The Nun study: clinically silent AD, neuronal hypertrophy, and linguistic skills in early life

Abstract

Background: It is common to find substantial Alzheimer disease (AD) lesions, i.e., neuritic beta-amyloid plaques and neurofibrillary tangles, in the autopsied brains of elderly subjects with normal cognition assessed shortly before death. We have termed this status asymptomatic AD (ASYMAD). We assessed the morphologic substrate of ASYMAD compared to mild cognitive impairment (MCI) in subjects from the Nun Study. In addition, possible correlations between linguistic abilities in early life and the presence of AD pathology with and without clinical manifestations in late life were considered.

Methods: Design-based stereology was used to measure the volumes of neuronal cell bodies, nuclei, and nucleoli in the CA1 region of hippocampus (CA1). Four groups of subjects were compared: ASYMAD (n = 10), MCI (n = 5), AD (n = 10), and age-matched controls (n = 13). Linguistic ability assessed in early life was compared among all groups.

Results: A significant hypertrophy of the cell bodies (+44.9%), nuclei (+59.7%), and nucleoli (+80.2%) in the CA1 neurons was found in ASYMAD compared with MCI. Similar differences were observed with controls. Furthermore, significant higher idea density scores in early life were observed in controls and ASYMAD group compared to MCI and AD groups.

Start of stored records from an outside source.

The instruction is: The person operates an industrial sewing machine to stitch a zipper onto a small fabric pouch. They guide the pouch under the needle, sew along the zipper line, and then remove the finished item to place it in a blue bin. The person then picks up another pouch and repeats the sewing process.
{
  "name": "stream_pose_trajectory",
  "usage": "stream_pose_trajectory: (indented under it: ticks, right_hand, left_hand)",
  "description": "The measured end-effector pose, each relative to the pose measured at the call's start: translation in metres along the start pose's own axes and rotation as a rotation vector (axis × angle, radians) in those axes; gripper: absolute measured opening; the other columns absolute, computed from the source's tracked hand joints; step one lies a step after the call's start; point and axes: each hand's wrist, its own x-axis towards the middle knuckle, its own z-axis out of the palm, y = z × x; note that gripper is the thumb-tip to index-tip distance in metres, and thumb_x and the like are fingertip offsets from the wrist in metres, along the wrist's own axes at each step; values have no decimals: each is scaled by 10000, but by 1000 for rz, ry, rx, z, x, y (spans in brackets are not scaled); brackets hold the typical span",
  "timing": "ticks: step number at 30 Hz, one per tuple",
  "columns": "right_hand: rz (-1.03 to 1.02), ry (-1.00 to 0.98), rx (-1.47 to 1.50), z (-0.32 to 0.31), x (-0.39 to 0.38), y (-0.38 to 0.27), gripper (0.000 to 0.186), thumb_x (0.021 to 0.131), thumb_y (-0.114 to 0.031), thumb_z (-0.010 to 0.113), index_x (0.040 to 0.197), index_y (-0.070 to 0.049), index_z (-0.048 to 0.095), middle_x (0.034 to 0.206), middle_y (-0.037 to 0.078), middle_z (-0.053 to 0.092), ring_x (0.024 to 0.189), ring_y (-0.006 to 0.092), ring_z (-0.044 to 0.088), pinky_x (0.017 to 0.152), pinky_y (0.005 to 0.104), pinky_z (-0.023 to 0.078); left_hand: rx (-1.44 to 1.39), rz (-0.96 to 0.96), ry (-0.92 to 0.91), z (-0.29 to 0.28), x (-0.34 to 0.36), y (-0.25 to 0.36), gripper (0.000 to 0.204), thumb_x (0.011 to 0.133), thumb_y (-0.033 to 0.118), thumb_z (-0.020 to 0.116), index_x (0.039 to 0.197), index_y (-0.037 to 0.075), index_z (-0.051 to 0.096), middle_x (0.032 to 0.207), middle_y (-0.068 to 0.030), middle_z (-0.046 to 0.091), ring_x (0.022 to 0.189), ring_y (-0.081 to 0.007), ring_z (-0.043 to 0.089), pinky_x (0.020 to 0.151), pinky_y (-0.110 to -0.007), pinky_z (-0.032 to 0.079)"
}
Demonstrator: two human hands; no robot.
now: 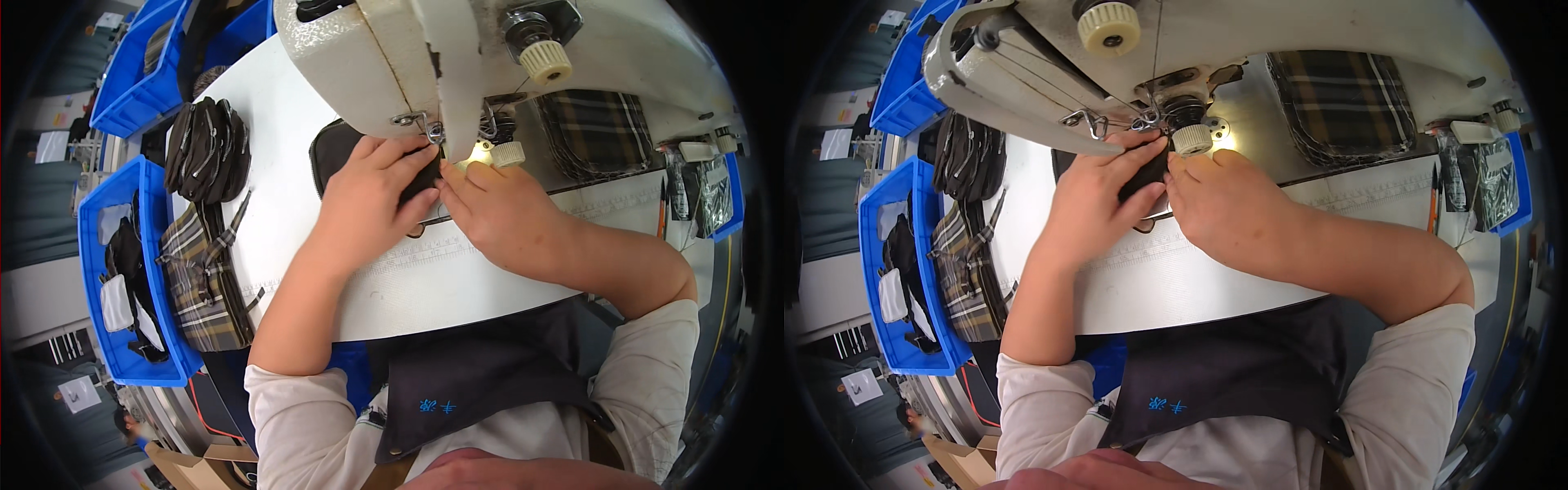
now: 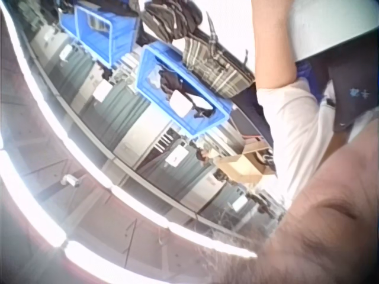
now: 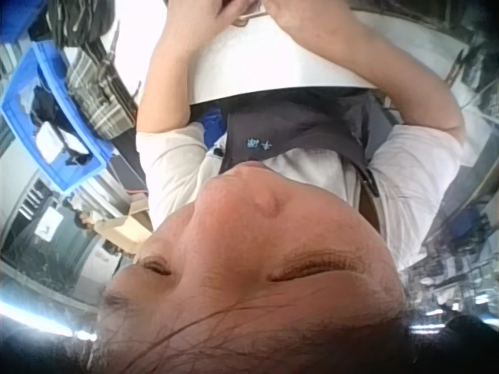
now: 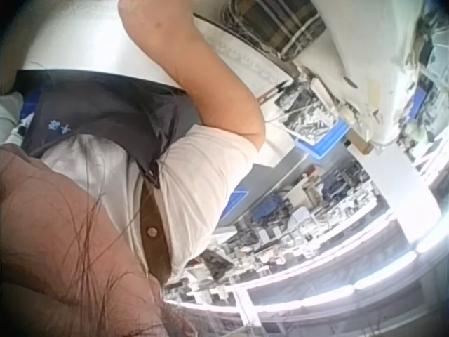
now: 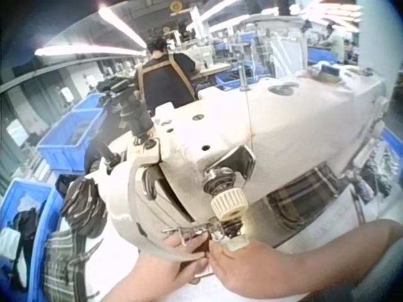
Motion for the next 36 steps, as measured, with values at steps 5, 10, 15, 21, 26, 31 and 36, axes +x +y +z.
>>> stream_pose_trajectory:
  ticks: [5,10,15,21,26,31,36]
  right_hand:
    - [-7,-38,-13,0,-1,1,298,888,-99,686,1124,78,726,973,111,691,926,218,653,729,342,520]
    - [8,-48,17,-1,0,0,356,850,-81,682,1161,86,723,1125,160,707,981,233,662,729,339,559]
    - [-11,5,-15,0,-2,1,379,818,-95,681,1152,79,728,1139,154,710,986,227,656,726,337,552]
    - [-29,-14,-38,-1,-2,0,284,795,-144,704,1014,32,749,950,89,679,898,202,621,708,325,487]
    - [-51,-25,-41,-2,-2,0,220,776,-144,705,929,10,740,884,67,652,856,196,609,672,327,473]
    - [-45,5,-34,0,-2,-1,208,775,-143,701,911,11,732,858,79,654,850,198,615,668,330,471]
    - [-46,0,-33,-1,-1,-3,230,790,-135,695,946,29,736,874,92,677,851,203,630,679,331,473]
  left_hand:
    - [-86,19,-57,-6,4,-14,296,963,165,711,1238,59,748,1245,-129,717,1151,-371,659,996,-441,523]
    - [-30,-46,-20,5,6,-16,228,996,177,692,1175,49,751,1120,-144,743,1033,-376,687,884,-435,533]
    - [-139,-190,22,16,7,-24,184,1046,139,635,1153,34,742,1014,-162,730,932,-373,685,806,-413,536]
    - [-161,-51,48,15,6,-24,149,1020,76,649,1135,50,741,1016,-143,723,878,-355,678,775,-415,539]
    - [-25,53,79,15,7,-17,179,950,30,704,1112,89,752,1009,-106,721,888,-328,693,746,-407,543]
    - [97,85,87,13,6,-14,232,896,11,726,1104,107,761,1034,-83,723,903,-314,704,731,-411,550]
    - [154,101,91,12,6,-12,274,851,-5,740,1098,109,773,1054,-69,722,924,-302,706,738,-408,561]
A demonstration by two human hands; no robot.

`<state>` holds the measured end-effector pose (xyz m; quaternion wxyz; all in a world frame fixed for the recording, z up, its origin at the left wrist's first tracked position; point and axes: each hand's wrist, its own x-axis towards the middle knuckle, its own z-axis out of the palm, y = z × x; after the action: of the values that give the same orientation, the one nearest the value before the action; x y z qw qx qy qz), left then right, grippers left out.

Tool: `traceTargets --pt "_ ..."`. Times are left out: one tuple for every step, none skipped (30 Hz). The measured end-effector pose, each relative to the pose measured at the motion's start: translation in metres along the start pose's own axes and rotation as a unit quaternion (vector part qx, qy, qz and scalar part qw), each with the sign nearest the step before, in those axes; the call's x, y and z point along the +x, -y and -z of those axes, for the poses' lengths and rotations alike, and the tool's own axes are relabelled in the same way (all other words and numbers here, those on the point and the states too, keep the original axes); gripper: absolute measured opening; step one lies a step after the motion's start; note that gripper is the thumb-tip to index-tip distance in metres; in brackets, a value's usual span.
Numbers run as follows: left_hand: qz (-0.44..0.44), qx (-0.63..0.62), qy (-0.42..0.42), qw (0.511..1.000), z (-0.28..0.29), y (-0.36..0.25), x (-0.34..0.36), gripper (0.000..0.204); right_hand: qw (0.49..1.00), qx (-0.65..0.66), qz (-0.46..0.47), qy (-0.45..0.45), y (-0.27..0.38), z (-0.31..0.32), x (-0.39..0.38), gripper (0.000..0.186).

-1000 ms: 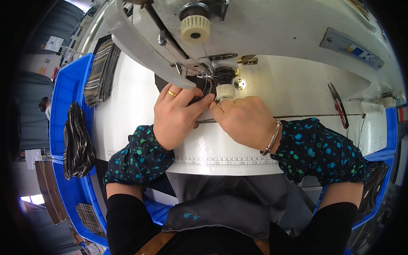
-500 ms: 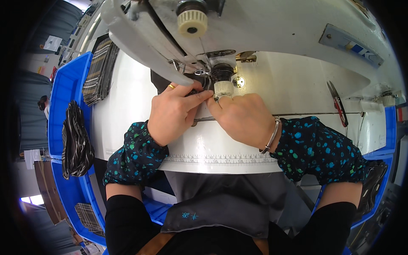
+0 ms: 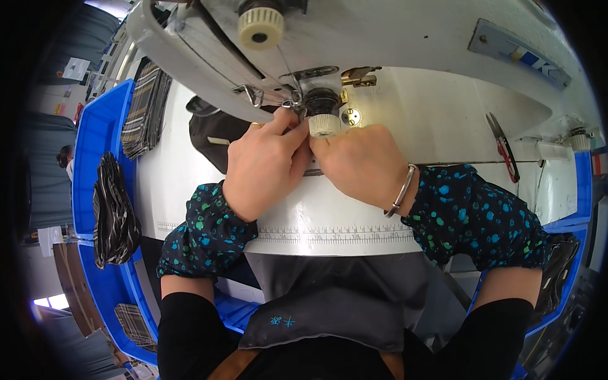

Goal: The person operates an industrial sewing machine to stitch zippers onto small fabric pouches. They align the zipper with the plaid fabric, guide the material under the presser foot, and sew along the edge. After completing the seam, they cut the thread and place the finished pouch into a blue bin before picking up the next item.

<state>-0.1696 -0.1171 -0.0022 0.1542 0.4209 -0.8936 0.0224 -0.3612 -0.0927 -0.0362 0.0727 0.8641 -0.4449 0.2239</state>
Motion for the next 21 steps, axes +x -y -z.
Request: traceTargets --pt "0.003 -0.001 0.004 1.000 0.000 -0.001 0.000 0.032 1.000 0.006 -0.002 -0.004 0.000 0.000 0.000 0.004" --pt "0.004 -0.003 0.006 1.000 0.001 -0.001 0.000 0.033 1.000 0.013 -0.003 -0.008 0.000 0.000 0.000 0.004" --pt "0.004 -0.005 0.008 1.000 0.001 -0.001 0.000 0.034 1.000 0.019 -0.002 -0.008 -0.001 -0.001 0.000 0.005" --pt "0.003 -0.008 0.009 1.000 0.002 0.000 -0.001 0.035 1.000 0.026 0.000 -0.009 -0.002 -0.001 0.000 0.005" --pt "0.011 -0.011 0.017 1.000 0.005 -0.001 -0.001 0.035 1.000 0.029 0.002 -0.007 -0.002 0.000 0.000 0.005" --pt "0.018 -0.016 0.025 0.999 0.008 -0.003 0.000 0.035 0.999 0.031 0.003 -0.005 -0.003 0.000 -0.001 0.005" --pt "0.025 -0.021 0.033 0.999 0.012 -0.004 -0.001 0.035 1.000 0.030 0.006 0.000 -0.003 0.001 -0.002 0.005" --pt "0.012 -0.025 0.038 0.999 0.014 -0.004 -0.003 0.038 1.000 0.028 0.008 0.006 -0.003 0.001 -0.003 0.006" --pt "-0.002 -0.026 0.043 0.999 0.019 -0.003 -0.007 0.041 1.000 0.018 0.018 0.000 -0.003 0.002 -0.003 0.006" --pt "-0.015 -0.028 0.049 0.998 0.022 -0.001 -0.009 0.044 1.000 0.007 0.028 -0.006 -0.003 0.002 -0.004 0.006" --pt "-0.007 -0.055 0.049 0.997 0.024 0.002 -0.010 0.042 0.999 -0.004 0.038 -0.011 -0.004 0.002 -0.005 0.006" --pt "-0.007 -0.086 0.055 0.995 0.025 0.009 -0.009 0.040 0.998 0.011 0.059 -0.019 -0.003 0.004 -0.004 0.007" --pt "-0.006 -0.118 0.061 0.991 0.024 0.019 -0.007 0.037 0.996 0.025 0.080 -0.026 -0.002 0.007 -0.003 0.008" --pt "-0.005 -0.149 0.068 0.986 0.023 0.026 -0.003 0.036 0.994 0.039 0.101 -0.034 -0.001 0.008 -0.002 0.009" --pt "0.018 -0.198 0.079 0.977 0.024 0.029 0.000 0.032 0.990 0.037 0.119 -0.059 0.000 0.006 -0.001 0.010" --pt "0.021 -0.213 0.081 0.973 0.025 0.029 0.000 0.032 0.986 0.035 0.137 -0.085 0.001 0.003 -0.001 0.012" --pt "0.024 -0.229 0.082 0.970 0.026 0.029 0.000 0.032 0.981 0.033 0.155 -0.111 0.002 0.000 -0.002 0.014" --pt "0.026 -0.247 0.085 0.965 0.025 0.029 0.001 0.032 0.981 0.025 0.162 -0.103 0.003 -0.002 -0.003 0.016" --pt "0.013 -0.251 0.073 0.965 0.023 0.028 -0.001 0.035 0.981 0.018 0.170 -0.096 0.004 -0.004 -0.004 0.018" --pt "0.016 -0.235 0.076 0.969 0.026 0.025 -0.002 0.036 0.980 0.010 0.177 -0.088 0.005 -0.005 -0.005 0.020" --pt "0.021 -0.221 0.077 0.972 0.030 0.020 -0.003 0.038 0.980 0.002 0.182 -0.082 0.005 -0.006 -0.005 0.020"
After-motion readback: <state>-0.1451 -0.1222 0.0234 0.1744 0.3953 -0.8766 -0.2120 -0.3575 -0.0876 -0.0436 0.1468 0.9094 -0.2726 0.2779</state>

Conclusions: 1) Neuronal hypertrophy may constitute an early cellular response to Alzheimer disease (AD) pathology or reflect compensatory mechanisms that prevent cognitive impairment despite substantial AD lesions; 2) higher idea density scores in early life are associated with intact cognition in late life despite the presence of AD lesions.

Figure 1 Cell body, nuclear, and nucleolar markers for morphometric measurements (A) Large coronal section of a formalin-fixed brain of a control subject (left hemisphere). (B) Single pyramidal neuron from the CA1-hippocampus region, the specific markers for the morphometric measurements of cell body (a), nucleus (b), and nucleolus (c). The pictures of a, b, and c were realized with a digital camera connected with a light microscope using an oil-objective at 100× magnification.

Figure 2 Pyramidal neurons in 2 different clinicopathologic conditions (A) Large coronal section of a formalin-fixed brain of a control subject (left hemisphere). (B) Cell body, nuclear, and nucleolar contours of a single pyramidal neuron from the CA1-hippocampus region of an asymptomatic Alzheimer disease (ASYMAD) (a, b, c) and control (d, e, f) subject. Notice the clear enlargements of all 3 neuronal compartments in the ASYMAD subject compared to the age-matched control subject.

Figure 3 Cell bodies, nuclei, and nucleoli volumes in CA1 neurons of controls, asymptomatic Alzheimer disease (ASYMAD), mild cognitive impairment, and Alzheimer disease Box plots showing the volumes of the (A) cell bodies, (B) nuclei, and (C) nucleoli of CA1 neurons. Note the marked and significant hypertrophy of cell bodies, nuclei, and nucleoli in ASYMAD compared with other groups. *p < 0.05, **p < 0.01, ***p < 0.001. The bar across the box is the median. The lowest and highest lines at the end of the whiskers correspond to the smallest and the largest sample values.

Figure 4 Linguistic ability in early life in 2 groups of subjects with an autopsy-confirmed diagnosis 5 decades later (A) Subjects with intact cognition at death (controls and asymptomatic Alzheimer disease [ASYMAD]) compared with subjects with cognitive deficits (mild cognitive impairment [MCI] and Alzheimer disease) showed a higher idea density mean score. (B) By contrast, a significant difference between the 2 samples was not observed for the grammatic complexity mean score.